What this task involves:
In the records, each line holding "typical" must be reported.

Extracted information:
┌────────

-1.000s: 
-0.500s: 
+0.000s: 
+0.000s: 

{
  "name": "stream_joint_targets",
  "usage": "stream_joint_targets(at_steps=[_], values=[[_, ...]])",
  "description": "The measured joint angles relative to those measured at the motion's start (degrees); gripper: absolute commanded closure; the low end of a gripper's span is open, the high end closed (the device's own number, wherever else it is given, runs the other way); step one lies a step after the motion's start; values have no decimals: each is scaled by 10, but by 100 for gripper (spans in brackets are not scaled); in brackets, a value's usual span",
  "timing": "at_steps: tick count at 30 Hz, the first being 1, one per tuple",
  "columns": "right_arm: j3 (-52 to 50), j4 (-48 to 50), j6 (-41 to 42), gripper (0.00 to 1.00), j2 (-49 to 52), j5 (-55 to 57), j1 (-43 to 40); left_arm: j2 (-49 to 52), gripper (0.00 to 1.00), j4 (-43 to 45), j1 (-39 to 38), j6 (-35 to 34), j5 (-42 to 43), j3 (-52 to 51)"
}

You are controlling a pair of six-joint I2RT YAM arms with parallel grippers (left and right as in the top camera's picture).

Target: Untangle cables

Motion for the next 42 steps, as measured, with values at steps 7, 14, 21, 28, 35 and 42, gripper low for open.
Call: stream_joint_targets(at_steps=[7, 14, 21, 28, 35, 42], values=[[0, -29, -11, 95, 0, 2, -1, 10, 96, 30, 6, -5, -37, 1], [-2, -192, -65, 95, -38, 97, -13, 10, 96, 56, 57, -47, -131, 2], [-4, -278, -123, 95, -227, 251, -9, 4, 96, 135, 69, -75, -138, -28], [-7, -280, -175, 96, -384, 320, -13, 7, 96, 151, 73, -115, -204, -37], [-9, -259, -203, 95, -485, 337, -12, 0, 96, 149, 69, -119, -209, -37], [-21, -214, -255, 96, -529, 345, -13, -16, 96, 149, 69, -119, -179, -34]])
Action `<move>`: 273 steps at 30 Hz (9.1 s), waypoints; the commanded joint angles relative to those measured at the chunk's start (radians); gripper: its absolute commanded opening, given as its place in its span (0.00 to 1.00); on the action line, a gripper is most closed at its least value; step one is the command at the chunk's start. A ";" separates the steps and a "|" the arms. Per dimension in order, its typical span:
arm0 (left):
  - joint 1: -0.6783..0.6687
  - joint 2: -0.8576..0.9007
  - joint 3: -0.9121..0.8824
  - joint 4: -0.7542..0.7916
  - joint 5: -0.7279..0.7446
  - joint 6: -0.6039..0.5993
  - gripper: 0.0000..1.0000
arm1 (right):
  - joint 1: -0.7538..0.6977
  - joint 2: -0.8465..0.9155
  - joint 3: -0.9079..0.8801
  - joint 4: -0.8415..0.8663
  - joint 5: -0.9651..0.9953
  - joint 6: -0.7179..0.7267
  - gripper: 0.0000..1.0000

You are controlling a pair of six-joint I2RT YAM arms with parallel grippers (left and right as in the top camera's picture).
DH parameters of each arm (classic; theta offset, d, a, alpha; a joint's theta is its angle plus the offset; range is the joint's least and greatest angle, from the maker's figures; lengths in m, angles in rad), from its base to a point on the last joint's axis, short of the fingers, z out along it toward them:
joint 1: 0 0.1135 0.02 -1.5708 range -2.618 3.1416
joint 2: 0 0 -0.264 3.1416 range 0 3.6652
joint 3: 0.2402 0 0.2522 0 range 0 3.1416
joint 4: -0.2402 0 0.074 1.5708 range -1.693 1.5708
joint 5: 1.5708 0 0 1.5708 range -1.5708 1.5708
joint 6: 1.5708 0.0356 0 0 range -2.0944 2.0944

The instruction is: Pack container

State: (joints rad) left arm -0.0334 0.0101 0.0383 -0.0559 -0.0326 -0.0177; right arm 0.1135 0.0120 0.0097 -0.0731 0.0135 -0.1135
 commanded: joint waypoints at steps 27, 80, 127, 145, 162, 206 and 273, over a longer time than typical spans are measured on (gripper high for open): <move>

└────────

Answer space:
Action `<move>`: 273 steps at 30 Hz (9.1 s), waypoints; the commanded joint angles relative to those measured at the chunk's start (radians); gripper: its absolute commanded opening, given as its place in its span (0.00 to 1.00); on the action line, a gripper is most closed at its least value; step one is the command at the chunk's start. A ";" separates the steps and a "|" the arms. Per dimension in order, its typical span:
 commanded: joint waypoints at steps 27, 80, 127, 145, 162, 206 and 273, over a longer time than typical spans are measured on (gripper high for open): <move>

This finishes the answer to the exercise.